What is being asked →
Nothing but the lines from the one with "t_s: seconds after" down to the one with "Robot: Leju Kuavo" should be returned, exactly and with both ends included, from the material below.

=== Data shown ===

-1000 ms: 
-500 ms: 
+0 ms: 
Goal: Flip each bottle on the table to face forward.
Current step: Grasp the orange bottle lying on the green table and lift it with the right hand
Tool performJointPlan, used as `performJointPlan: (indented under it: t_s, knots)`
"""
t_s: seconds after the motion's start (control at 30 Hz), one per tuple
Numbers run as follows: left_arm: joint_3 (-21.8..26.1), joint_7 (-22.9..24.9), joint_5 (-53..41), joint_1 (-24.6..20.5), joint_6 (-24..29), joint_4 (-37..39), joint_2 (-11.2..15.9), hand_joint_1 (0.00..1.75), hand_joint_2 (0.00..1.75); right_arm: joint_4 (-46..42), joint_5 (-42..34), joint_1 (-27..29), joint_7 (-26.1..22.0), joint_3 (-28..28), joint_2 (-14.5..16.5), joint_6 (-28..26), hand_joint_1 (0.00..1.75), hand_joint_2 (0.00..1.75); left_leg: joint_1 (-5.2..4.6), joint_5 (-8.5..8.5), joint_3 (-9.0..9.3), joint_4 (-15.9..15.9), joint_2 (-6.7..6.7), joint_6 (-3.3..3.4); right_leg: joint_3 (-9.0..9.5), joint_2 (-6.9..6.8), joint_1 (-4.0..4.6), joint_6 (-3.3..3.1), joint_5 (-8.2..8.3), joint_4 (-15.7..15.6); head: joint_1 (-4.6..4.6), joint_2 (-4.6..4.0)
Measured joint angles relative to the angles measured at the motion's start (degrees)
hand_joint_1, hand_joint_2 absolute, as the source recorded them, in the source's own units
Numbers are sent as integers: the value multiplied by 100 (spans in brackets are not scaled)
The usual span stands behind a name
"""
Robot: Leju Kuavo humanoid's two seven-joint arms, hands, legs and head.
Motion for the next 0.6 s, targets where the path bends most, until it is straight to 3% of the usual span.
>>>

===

Expected answer →
t_s: seconds after the motion's start (control at 30 Hz), one per tuple
Numbers run as follows: left_arm: joint_3 (-21.8..26.1), joint_7 (-22.9..24.9), joint_5 (-53..41), joint_1 (-24.6..20.5), joint_6 (-24..29), joint_4 (-37..39), joint_2 (-11.2..15.9), hand_joint_1 (0.00..1.75), hand_joint_2 (0.00..1.75); right_arm: joint_4 (-46..42), joint_5 (-42..34), joint_1 (-27..29), joint_7 (-26.1..22.0), joint_3 (-28..28), joint_2 (-14.5..16.5), joint_6 (-28..26), hand_joint_1 (0.00..1.75), hand_joint_2 (0.00..1.75); left_leg: joint_1 (-5.2..4.6), joint_5 (-8.5..8.5), joint_3 (-9.0..9.3), joint_4 (-15.9..15.9), joint_2 (-6.7..6.7), joint_6 (-3.3..3.4); right_leg: joint_3 (-9.0..9.5), joint_2 (-6.9..6.8), joint_1 (-4.0..4.6), joint_6 (-3.3..3.1), joint_5 (-8.2..8.3), joint_4 (-15.7..15.6); head: joint_1 (-4.6..4.6), joint_2 (-4.6..4.0)
Measured joint angles relative to the angles measured at the motion's start (degrees)
hand_joint_1, hand_joint_2 absolute, as the source recorded them, in the source's own units
Numbers are sent as integers: the value multiplied by 100 (spans in brackets are not scaled)
The usual span stands behind a name
"""
Robot: Leju Kuavo humanoid's two seven-joint arms, hands, legs and head.

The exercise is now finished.